[Start of Attachment]

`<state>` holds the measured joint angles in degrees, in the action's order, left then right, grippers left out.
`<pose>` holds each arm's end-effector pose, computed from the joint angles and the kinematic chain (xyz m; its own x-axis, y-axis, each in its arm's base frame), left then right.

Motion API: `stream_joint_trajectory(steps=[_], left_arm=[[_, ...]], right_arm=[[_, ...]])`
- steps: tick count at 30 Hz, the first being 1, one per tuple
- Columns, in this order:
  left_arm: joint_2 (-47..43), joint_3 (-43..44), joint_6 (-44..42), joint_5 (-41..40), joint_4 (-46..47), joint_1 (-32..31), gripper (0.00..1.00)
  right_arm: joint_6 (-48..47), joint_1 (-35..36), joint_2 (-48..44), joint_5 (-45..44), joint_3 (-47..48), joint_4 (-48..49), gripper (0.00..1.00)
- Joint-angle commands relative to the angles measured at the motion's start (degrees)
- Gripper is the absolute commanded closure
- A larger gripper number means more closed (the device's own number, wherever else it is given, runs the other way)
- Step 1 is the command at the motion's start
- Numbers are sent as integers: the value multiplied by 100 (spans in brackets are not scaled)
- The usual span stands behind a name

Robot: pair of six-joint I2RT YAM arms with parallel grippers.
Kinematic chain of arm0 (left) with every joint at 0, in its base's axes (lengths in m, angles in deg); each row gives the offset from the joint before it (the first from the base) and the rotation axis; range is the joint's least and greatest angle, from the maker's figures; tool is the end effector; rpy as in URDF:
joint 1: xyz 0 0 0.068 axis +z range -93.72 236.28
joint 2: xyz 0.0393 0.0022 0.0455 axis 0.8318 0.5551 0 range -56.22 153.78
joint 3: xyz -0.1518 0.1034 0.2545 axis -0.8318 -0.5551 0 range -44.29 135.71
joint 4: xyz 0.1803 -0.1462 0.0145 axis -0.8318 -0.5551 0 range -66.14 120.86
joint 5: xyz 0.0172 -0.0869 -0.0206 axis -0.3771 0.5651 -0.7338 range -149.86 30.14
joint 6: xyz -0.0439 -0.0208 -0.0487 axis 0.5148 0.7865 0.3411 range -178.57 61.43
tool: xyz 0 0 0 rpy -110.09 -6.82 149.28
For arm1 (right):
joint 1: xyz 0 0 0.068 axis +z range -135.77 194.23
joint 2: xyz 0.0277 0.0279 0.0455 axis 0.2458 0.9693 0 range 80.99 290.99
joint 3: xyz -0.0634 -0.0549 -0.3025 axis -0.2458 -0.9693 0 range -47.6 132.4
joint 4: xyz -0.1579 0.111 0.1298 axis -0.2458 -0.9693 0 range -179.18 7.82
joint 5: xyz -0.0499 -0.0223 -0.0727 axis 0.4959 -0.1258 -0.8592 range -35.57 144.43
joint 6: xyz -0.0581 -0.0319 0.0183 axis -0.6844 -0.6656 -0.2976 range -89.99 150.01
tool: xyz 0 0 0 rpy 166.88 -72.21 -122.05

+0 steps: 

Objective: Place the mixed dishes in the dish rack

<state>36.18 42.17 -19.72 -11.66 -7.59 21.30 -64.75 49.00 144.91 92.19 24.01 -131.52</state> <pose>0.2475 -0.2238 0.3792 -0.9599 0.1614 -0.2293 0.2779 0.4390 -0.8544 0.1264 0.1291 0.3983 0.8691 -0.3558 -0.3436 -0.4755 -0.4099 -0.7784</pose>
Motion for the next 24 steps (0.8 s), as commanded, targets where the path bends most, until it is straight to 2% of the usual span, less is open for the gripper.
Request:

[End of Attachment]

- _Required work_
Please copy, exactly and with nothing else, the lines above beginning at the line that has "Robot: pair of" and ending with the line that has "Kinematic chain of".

- _Answer for the task_
Robot: pair of six-joint I2RT YAM arms with parallel grippers.
Kinematic chain of arm0 (left) with every joint at 0, in its base's axes (lengths in m, angles in deg); each row gives the offset from the joint before it (the first from the base) and the rotation axis; range is the joint's least and greatest angle, from the maker's figures; tool is the end effector; rpy as in URDF:

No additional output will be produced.